§ **GOAL OF THE EXERCISE**
As the answer, set down the lines below from the one containing "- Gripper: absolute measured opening" through the one containing "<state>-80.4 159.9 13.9", exactly and inclusively, and no others.

§ **DATA PROVIDED**
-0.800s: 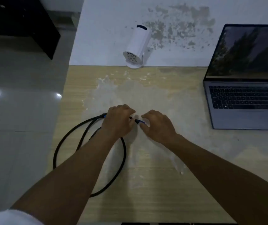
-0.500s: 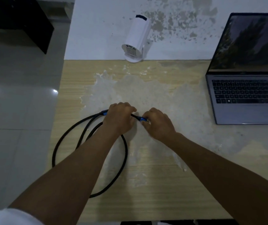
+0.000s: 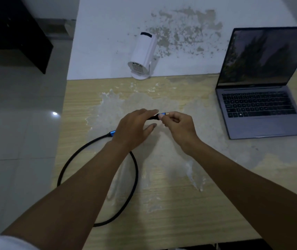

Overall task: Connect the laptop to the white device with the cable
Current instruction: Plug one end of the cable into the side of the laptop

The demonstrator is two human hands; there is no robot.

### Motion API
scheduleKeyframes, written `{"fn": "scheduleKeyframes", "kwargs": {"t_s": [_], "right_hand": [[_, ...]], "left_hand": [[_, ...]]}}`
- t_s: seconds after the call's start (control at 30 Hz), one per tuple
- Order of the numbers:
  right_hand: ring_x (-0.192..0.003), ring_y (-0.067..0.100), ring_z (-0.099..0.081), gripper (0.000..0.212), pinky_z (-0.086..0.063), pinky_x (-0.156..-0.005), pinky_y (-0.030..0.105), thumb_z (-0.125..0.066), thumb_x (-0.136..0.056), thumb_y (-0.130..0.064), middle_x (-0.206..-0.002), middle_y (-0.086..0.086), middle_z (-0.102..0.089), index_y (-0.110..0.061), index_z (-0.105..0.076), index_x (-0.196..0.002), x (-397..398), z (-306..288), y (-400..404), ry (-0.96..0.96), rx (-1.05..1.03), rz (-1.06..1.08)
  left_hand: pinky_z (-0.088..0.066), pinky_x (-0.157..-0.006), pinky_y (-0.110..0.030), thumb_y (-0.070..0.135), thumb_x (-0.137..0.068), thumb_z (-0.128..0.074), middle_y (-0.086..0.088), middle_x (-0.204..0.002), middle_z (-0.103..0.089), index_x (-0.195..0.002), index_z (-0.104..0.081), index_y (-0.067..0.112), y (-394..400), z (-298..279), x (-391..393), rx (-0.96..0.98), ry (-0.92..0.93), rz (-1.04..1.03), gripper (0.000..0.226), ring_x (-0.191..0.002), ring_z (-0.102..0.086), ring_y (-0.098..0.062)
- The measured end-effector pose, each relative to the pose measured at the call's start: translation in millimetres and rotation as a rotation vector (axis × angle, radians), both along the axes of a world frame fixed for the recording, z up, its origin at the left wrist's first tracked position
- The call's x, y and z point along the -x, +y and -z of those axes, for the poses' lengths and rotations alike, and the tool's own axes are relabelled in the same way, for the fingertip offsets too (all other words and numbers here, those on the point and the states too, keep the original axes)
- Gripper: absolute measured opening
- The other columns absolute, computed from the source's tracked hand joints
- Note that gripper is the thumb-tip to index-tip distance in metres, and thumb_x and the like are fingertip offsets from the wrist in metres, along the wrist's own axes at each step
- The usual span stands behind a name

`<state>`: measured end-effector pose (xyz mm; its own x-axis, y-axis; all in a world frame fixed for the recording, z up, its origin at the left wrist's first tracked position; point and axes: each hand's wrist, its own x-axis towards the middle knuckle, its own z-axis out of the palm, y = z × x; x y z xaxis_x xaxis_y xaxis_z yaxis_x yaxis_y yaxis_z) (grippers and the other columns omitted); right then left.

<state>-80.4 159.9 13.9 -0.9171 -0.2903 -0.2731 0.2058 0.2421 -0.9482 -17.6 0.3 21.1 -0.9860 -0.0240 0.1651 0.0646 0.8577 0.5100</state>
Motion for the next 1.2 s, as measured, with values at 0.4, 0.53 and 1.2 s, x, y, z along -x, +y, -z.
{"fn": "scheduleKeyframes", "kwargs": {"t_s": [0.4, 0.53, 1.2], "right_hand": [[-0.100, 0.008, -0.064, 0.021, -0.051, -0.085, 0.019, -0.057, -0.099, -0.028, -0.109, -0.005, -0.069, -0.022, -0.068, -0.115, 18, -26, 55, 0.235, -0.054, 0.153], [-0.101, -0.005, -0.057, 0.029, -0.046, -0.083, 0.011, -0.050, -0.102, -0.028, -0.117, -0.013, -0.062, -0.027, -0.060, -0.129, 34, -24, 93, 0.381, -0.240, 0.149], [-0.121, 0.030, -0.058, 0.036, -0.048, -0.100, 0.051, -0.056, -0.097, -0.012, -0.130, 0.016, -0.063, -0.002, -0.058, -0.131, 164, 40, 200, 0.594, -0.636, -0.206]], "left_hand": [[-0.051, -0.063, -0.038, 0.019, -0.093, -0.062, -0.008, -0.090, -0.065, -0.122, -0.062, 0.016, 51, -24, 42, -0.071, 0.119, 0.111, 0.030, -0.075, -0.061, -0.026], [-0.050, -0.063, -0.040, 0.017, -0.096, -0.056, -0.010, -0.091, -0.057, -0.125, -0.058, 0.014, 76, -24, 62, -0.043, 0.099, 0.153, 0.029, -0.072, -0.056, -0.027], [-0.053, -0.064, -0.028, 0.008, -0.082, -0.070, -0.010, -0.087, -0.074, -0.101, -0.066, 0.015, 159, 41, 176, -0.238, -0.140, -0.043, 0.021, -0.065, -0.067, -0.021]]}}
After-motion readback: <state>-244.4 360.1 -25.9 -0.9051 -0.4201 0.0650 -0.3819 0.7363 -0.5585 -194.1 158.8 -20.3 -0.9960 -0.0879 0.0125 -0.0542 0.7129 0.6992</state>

§ **EXERCISE ANSWER**
- Gripper: absolute measured opening
- The other columns absolute, computed from the source's tracked hand joints
- Note that gripper is the thumb-tip to index-tip distance in metres, and thumb_x and the like are fingertip offsets from the wrist in metres, along the wrist's own axes at each step
- The usual span stands behind a name

`<state>`: measured end-effector pose (xyz mm; its own x-axis, y-axis; all in a world frame fixed for the recording, z up, its origin at the left wrist's first tracked position; point and axes: each hand's wrist, its own x-axis towards the middle knuckle, its own z-axis out of the palm, y = z × x; x y z xaxis_x xaxis_y xaxis_z yaxis_x yaxis_y yaxis_z) (grippers and the other columns omitted); right then left.

<state>-80.4 159.9 13.9 -0.9171 -0.2903 -0.2731 0.2058 0.2421 -0.9482 -17.6 0.3 21.1 -0.9860 -0.0240 0.1651 0.0646 0.8577 0.5100</state>

The answer contains nothing more.